Kaggle notebok 공유는 처음인데 벌써 감사히도 누군가 vote를 눌러줬다. 초심자를 위한 고수들의 따뜻한 칭찬 같은 느낌.
# BigQuery
from google.cloud import bigquery
# viz libraries
import pandas as pd
import seaborn as sns
import matplotlib.pyplot as plt
from plotly.offline import init_notebook_mode, iplot
import plotly.graph_objs as go
import plotly.express as px
from plotly.subplots import make_subplots
# viz settings
%matplotlib inline
sns.set()
init_notebook_mode(connected=True)
kaggle kernel에서 빅쿼리 데이터셋을 연결할 수 있다.
# Client 객체 생성
client = bigquery.Client()
# 데이터셋 참조경로(reference) 설정
# Kaggle커널에서는 bq_helper를 대신 사용할 수도 있다.
dataset_ref = client.dataset('google_analytics_sample', project='bigquery-public-data')
# 해당 경로로부터 데이터셋 추출
dataset = client.get_dataset(dataset_ref)
데이터셋은 여러 개의 테이블로 구성되어 있다.
# 데이터셋을 테이블 단위로 보기
tables = list(client.list_tables(dataset))

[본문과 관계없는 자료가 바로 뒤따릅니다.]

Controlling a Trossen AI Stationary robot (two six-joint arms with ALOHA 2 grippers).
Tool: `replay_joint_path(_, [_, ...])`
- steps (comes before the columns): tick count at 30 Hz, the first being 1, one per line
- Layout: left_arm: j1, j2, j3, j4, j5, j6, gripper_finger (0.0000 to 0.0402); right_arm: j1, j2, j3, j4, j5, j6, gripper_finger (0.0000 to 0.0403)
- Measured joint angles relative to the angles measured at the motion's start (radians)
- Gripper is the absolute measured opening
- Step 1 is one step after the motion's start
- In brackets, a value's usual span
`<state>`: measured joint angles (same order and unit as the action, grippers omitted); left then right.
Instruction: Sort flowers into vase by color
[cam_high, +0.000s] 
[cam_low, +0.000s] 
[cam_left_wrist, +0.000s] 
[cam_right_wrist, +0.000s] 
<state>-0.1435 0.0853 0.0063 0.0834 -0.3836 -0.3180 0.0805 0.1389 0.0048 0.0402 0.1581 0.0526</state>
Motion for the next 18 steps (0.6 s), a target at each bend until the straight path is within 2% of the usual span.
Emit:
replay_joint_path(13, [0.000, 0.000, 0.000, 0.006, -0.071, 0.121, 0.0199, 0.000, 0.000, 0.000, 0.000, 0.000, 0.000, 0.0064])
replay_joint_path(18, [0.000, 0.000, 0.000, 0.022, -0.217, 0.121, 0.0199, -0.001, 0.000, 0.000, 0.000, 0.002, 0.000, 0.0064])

table_names = sorted([t.table_id for t in tables])
# 테이블 단위로 간단한 정보 확인
print(f"""table 개수 : {len(tables)}
tables : {", ".join(table_names[:3])}, ...

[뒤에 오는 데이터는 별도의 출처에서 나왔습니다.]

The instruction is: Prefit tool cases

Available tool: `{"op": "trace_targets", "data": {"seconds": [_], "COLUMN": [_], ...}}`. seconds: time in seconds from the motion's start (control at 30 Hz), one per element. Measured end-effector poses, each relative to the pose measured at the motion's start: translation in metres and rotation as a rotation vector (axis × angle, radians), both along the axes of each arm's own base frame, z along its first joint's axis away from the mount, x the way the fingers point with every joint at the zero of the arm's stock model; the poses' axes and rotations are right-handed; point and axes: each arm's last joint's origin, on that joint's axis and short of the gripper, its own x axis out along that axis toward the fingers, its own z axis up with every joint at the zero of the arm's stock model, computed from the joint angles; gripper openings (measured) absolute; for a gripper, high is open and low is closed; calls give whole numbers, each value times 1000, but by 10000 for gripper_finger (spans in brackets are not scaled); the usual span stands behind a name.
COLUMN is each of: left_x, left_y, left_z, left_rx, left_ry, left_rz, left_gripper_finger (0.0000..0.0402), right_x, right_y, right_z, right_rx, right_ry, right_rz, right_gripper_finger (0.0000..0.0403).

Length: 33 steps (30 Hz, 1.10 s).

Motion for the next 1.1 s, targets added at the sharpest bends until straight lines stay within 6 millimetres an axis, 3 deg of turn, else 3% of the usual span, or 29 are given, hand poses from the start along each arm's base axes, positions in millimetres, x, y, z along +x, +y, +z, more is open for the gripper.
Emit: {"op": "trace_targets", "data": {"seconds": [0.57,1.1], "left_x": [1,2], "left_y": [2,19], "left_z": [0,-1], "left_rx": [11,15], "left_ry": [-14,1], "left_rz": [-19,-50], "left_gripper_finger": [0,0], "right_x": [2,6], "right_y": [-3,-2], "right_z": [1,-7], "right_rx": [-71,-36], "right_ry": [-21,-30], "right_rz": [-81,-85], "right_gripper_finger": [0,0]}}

date 범위 : {table_names[0][-8:]} ~ {table_names[-1][-8:]}""")
데이터셋에서 하나의 테이블을 추출하고 일부를 출력해서 컬럼 정보와 구성을 확인할 수 있다.
# 테이블 경로 생성
table_ref_temp = dataset_ref.table(table_names[0])
# 테이블 가져오기
table_temp = client.get_table(table_ref_temp)
# 컬럼 확인
client.list_rows(table_temp, max_results=5).to_dataframe()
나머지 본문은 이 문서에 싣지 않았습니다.